What to produce
Each entry should be restated word for word, with all pictures left out.

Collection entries
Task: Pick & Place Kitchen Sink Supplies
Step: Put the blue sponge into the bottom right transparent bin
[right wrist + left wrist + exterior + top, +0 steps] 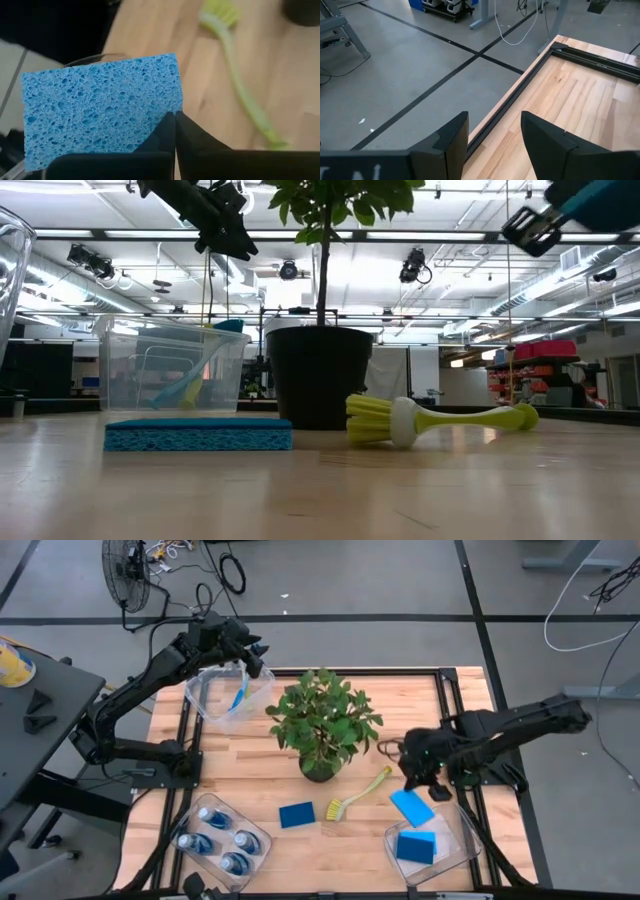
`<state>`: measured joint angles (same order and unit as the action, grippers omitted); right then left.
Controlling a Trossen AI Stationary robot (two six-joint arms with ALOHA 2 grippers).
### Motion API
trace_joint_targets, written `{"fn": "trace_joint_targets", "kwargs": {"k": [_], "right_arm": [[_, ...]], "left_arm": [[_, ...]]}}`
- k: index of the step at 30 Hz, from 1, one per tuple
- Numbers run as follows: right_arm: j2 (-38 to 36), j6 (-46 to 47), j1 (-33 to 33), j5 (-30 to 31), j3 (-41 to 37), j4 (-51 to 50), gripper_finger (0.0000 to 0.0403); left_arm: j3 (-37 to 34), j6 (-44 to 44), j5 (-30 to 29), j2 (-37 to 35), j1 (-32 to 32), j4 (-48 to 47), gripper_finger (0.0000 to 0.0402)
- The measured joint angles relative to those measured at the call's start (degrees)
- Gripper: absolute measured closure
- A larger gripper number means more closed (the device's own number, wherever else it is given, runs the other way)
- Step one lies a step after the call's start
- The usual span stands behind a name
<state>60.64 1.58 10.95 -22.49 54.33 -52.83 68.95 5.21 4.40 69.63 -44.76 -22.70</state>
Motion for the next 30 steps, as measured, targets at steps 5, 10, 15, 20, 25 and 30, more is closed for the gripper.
{"fn": "trace_joint_targets", "kwargs": {"k": [5,10,15,20,25,30], "right_arm": [[0.0,2.8,7.4,1.0,0.0,0.0,0.0403],[0.6,5.6,14.3,2.9,-0.1,0.0,0.0403],[1.6,6.6,19.0,4.0,-1.9,-0.1,0.0403],[2.3,6.7,22.0,4.0,-3.3,-1.8,0.0403],[2.3,7.3,23.9,4.0,-5.6,-2.3,0.0402],[2.3,12.7,24.7,3.0,-7.8,-3.3,0.0383]], "left_arm": [[0.0,0.0,0.0,0.0,0.0,0.0,0.0216],[0.0,0.0,0.0,0.0,0.0,0.0,0.0216],[0.0,0.0,0.0,0.0,0.0,0.0,0.0216],[0.0,0.5,0.0,0.0,0.0,0.0,0.0216],[0.0,0.6,0.0,0.0,0.0,0.0,0.0216],[0.0,0.6,0.0,0.0,0.0,0.0,0.0216]]}}
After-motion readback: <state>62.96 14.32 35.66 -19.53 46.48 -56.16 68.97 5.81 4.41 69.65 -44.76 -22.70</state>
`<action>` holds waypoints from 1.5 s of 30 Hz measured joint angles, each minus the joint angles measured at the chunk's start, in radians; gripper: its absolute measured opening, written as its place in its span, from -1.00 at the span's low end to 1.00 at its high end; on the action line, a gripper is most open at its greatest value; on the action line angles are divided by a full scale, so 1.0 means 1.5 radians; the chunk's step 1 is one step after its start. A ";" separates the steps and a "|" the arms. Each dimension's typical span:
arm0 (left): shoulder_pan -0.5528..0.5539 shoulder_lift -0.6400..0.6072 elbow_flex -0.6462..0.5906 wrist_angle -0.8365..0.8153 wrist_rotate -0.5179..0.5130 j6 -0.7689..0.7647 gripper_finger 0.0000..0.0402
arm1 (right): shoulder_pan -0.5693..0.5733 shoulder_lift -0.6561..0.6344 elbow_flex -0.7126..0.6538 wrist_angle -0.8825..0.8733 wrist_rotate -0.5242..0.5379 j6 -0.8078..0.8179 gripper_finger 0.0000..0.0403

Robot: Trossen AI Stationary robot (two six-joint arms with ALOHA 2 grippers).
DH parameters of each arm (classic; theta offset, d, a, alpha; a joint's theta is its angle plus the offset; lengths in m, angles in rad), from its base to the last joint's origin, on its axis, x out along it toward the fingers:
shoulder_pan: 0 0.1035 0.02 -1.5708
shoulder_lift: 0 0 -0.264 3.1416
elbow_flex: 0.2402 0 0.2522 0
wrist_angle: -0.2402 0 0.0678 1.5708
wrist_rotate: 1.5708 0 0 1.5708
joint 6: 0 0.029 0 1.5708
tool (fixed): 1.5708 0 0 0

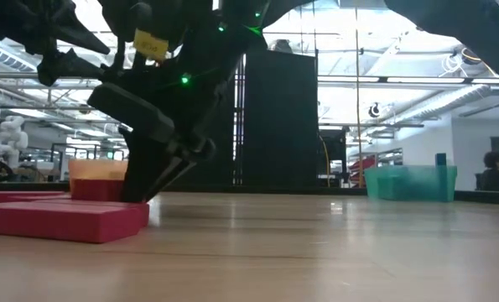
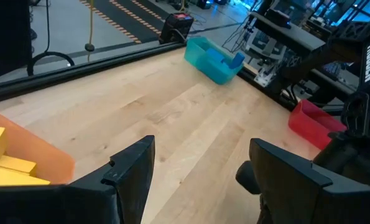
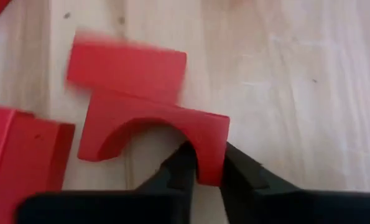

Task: Sort blocks
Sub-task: Put the red block into the red bin

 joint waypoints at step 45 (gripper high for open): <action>0.000 0.001 0.000 0.003 -0.008 -0.006 0.29 | 0.354 -0.578 -0.120 -0.601 0.196 0.705 -0.99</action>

Task result
Task: Pick & Place Kitchen Sink Supplies
Step: Put the blue sponge into the bottom right transparent bin
[right wrist + left wrist + exterior + top, +0 steps] 
`<state>`: measured joint angles (same order and unit as the action, grippers omitted); right then left.
Controlling a Trossen AI Stationary robot (two six-joint arms with ALOHA 2 grippers).
### Motion API
trace_joint_targets, written `{"fn": "trace_joint_targets", "kwargs": {"k": [_], "right_arm": [[_, ...]], "left_arm": [[_, ...]]}}`
- k: index of the step at 30 Hz, from 1, one per tuple
- Numbers run as follows: right_arm: j2 (-38 to 36), j6 (-46 to 47), j1 (-33 to 33), j5 (-30 to 31), j3 (-41 to 37), j4 (-51 to 50), gripper_finger (0.0000 to 0.0403); left_arm: j3 (-37 to 34), j6 (-44 to 44), j5 (-30 to 29), j2 (-37 to 35), j1 (-32 to 32), j4 (-48 to 47), gripper_finger (0.0000 to 0.0402)
- The measured joint angles relative to those measured at the call's start (degrees)
- Gripper: absolute measured closure
- A larger gripper number means more closed (the device's own number, wherever else it is given, runs the other way)
- Step one lies a step after the call's start
- The usual span stands behind a name
<state>60.64 1.58 10.95 -22.49 54.33 -52.83 68.95 5.21 4.40 69.63 -44.76 -22.70</state>
Motion for the next 30 steps, as measured, targets at steps 5, 10, 15, 20, 25 and 30, more is closed for the gripper.
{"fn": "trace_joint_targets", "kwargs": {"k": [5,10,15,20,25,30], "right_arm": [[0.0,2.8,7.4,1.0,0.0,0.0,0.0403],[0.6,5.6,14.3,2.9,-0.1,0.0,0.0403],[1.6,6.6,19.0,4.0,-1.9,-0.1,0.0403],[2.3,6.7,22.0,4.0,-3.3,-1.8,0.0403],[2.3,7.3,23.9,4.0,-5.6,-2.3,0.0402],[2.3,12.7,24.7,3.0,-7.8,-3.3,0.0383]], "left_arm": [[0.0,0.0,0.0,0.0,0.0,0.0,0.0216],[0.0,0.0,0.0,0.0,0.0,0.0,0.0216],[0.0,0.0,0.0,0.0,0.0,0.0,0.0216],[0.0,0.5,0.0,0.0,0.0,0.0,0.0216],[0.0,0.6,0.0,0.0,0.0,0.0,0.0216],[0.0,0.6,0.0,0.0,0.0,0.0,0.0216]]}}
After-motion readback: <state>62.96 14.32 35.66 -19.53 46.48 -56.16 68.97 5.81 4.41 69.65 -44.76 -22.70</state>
`<action>` holds waypoints from 1.5 s of 30 Hz measured joint angles, each minus the joint angles measured at the chunk's start, in radians; gripper: its absolute measured opening, written as its place in its span, from -1.00 at the span's low end to 1.00 at its high end; on the action line, a gripper is most open at its greatest value; on the action line angles are divided by a full scale, so 1.0 means 1.5 radians; the chunk's step 1 is one step after its start. A ";" separates the steps and a "|" the arms. Each dimension's typical span:
arm0 (left): shoulder_pan -0.5528..0.5539 shoulder_lift -0.6400..0.6072 elbow_flex -0.6462..0.5906 wrist_angle -0.8365..0.8153 wrist_rotate -0.5179..0.5130 j6 -0.7689..0.7647 gripper_finger 0.0000..0.0402
arm1 (right): shoulder_pan -0.5693..0.5733 shoulder_lift -0.6561..0.6344 elbow_flex -0.7126..0.6538 wrist_angle -0.8825..0.8733 wrist_rotate -0.5242..0.5379 j6 -0.8078..0.8179 gripper_finger 0.0000..0.0403

Robot: Trossen AI Stationary robot (two six-joint arms with ALOHA 2 grippers).
DH parameters of each arm (classic; theta offset, d, a, alpha; a joint's theta is its angle plus the offset; lengths in m, angles in rad), from its base to the last joint's origin, on its axis, x out along it toward the fingers:
shoulder_pan: 0 0.1035 0.02 -1.5708
shoulder_lift: 0 0 -0.264 3.1416
elbow_flex: 0.2402 0 0.2522 0
wrist_angle: -0.2402 0 0.0678 1.5708
wrist_rotate: 1.5708 0 0 1.5708
joint 6: 0 0.029 0 1.5708
tool (fixed): 1.5708 0 0 0


Task: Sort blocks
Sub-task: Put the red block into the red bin

 joint waypoints at step 45 (gripper high for open): <action>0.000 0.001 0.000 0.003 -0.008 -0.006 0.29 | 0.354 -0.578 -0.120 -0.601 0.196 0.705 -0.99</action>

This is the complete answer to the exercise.